We can use the text geom to write text onto our visual, rect will let us draw a rectangle, and the hline and vline geoms will draw horizontal and vertical lines, respectively. The reason I skipped them is because they fit better here, with labeling and annotating data. I skipped four geometric objects early on: text, rect, hline, and vline. Finally, I want to point out that the x and y values are at the same scale as on our graph-it’s not pixels over or anything weird like that. Also, notice that the text geom uses x and y parameters, whereas the rectangle uses xmin+xmax and ymin+ymax.
GGPLOT ANNOTATE TEXT CODE
We’ve added about 15 lines of code (because I’m keeping things nice and readable for the annotations) but it’s still just two function calls. Label = "High-GDP countries with\nunexpectedly low mean\nlife expectancy.",Īdding an annotation to call out a section of our visual. In this case, I’m going to create a text annotation as well as a rectangle annotation so you can see exactly the points I mean. To do this, I use the annotate() function. I’d like to call out that section of the visual and will use an annotation to do so. For example, going back to our wealth and longevity chart, there was a group of Asian countries with extremely high GDP but relatively low average life expectancy. AnnotationsĪnnotations are useful for marking out important comments in your visual. But at least we now have the ability to create nicer-looking labels. There’s plenty you can do with themes, and we’ll cover that in detail in an upcoming post. There isn’t much else that you can do with the label itself. I also changed the Y axis label to be something better than “avg_lifeExp.” It’s clear that we’re showing continents, so I do not need to tell you that. Ggplot(data = lifeExp_by_continent_1952, mapping = aes(x = reorder(continent, avg_lifeExp), y = avg_lifeExp)) + This makes sense when laying out a bar or column chart, like our chart of data by continent: So what else can we do?
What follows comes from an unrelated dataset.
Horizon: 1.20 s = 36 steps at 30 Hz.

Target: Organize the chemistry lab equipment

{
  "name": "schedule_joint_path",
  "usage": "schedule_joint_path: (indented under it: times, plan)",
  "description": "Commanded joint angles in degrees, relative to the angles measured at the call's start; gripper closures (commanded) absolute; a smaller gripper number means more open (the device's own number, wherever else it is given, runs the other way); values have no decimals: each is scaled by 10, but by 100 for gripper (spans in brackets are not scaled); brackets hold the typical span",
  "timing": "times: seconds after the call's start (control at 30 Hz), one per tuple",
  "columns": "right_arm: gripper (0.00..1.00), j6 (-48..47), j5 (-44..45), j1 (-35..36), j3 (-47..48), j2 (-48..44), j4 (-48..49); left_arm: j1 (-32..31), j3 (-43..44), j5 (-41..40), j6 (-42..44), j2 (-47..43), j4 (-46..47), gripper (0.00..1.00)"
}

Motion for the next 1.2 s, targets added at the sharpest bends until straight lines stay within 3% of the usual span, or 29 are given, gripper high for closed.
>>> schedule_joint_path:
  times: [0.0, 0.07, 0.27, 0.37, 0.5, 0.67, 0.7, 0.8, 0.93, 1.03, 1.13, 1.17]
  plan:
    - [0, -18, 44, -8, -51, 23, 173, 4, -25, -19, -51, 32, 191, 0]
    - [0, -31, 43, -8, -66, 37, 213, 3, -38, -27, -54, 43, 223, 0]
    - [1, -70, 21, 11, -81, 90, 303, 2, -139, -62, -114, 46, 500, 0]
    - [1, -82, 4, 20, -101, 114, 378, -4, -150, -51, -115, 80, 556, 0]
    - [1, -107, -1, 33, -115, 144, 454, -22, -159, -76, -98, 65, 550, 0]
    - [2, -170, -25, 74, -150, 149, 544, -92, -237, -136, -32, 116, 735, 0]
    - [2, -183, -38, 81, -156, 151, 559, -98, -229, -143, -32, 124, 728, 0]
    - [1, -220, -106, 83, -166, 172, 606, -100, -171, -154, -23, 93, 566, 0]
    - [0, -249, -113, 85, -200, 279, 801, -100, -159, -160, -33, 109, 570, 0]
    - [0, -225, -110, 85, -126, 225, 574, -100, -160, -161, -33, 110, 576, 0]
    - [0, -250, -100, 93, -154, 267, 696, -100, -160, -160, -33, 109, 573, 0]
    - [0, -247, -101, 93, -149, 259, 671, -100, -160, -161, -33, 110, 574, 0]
If you set x = NULL or y = NULL, then the X or Y axis, respectively, will no longer have a label. Subtitle = "Charting the relationship between a country's prosperity and its residents' life expectancy.",Ĭaption = "Source: Gapminder data set, 2010",Ī chart with title, subtitle, labeled axes, and labeled legend.Īnd just like that, we have a nicer-looking visual. Ggplot(data = gapminder, mapping = aes(x = gdpPercap, y = lifeExp)) + We can do pretty much all of this in one extra function call. We should also create a title so people know what this visual represents, and I’d like to reference that the source is the gapminder data set. I guess the term “continent” is okay but I’d prefer it be capitalized. Scale_color_brewer(type = "qual", palette = "Dark2") +Īn example of an image that we’ve created.Īside from our scale problem (that we’ll fix…again), I don’t like having “lifeExp” and “log(gdpPercap)” be the X and Y axis labels. Geom_point(alpha = 0.5, mapping = aes(color = continent)) +

Ggplot(data = gapminder, mapping = aes(x = log(gdpPercap), y = lifeExp)) + Install.packages("gapminder", repos = "") Install.packages("tidyverse", repos = "") Let’s start with an image that we’ve already seen before: By labels, I’m including labeling the X and Y axis, creating subtitles and titles, creating captions, and the header for a legend. In ggplot2, we use the labs function to modify labels. Today, we’re going to dig into labels and annotations, two vital parts of creating aesthetically pleasing graphs.
GGPLOT ANNOTATE TEXT HOW TO
Last time around, we looked at how to use scales and coordinates to clean up charts.
GGPLOT ANNOTATE TEXT SERIES
This is part four of a series on ggplot2.